→ **GIVEN MATERIAL**

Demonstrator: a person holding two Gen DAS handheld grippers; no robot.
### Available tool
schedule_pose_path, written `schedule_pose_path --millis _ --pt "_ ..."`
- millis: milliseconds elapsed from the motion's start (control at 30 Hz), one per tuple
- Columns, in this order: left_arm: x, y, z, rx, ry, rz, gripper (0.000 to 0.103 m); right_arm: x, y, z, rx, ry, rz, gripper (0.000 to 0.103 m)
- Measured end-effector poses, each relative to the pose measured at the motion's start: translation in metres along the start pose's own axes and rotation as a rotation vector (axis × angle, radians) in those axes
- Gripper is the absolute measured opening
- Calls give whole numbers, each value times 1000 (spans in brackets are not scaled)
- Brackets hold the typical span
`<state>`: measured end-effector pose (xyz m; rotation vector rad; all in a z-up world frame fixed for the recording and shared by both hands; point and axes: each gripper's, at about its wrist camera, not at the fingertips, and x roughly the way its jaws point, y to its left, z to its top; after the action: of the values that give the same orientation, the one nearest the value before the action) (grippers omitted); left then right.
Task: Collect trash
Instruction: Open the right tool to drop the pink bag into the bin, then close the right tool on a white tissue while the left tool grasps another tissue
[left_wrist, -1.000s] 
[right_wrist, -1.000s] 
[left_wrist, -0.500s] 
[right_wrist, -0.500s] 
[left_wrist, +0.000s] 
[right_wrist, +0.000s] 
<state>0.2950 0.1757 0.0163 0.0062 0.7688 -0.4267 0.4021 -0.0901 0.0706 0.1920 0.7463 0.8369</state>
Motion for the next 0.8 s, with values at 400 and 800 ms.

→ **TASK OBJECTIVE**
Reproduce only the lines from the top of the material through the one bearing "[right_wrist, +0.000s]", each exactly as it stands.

→ **OUTPUT FOR THIS EXERCISE**
Demonstrator: a person holding two Gen DAS handheld grippers; no robot.
### Available tool
schedule_pose_path, written `schedule_pose_path --millis _ --pt "_ ..."`
- millis: milliseconds elapsed from the motion's start (control at 30 Hz), one per tuple
- Columns, in this order: left_arm: x, y, z, rx, ry, rz, gripper (0.000 to 0.103 m); right_arm: x, y, z, rx, ry, rz, gripper (0.000 to 0.103 m)
- Measured end-effector poses, each relative to the pose measured at the motion's start: translation in metres along the start pose's own axes and rotation as a rotation vector (axis × angle, radians) in those axes
- Gripper is the absolute measured opening
- Calls give whole numbers, each value times 1000 (spans in brackets are not scaled)
- Brackets hold the typical span
`<state>`: measured end-effector pose (xyz m; rotation vector rad; all in a z-up world frame fixed for the recording and shared by both hands; point and axes: each gripper's, at about its wrist camera, not at the fingertips, and x roughly the way its jaws point, y to its left, z to its top; after the action: of the values that give the same orientation, the one nearest the value before the action) (grippers omitted); left then right.
Task: Collect trash
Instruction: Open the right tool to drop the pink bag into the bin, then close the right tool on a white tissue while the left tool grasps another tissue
[left_wrist, -1.000s] 
[right_wrist, -1.000s] 
[left_wrist, -0.500s] 
[right_wrist, -0.500s] 
[left_wrist, +0.000s] 
[right_wrist, +0.000s] 

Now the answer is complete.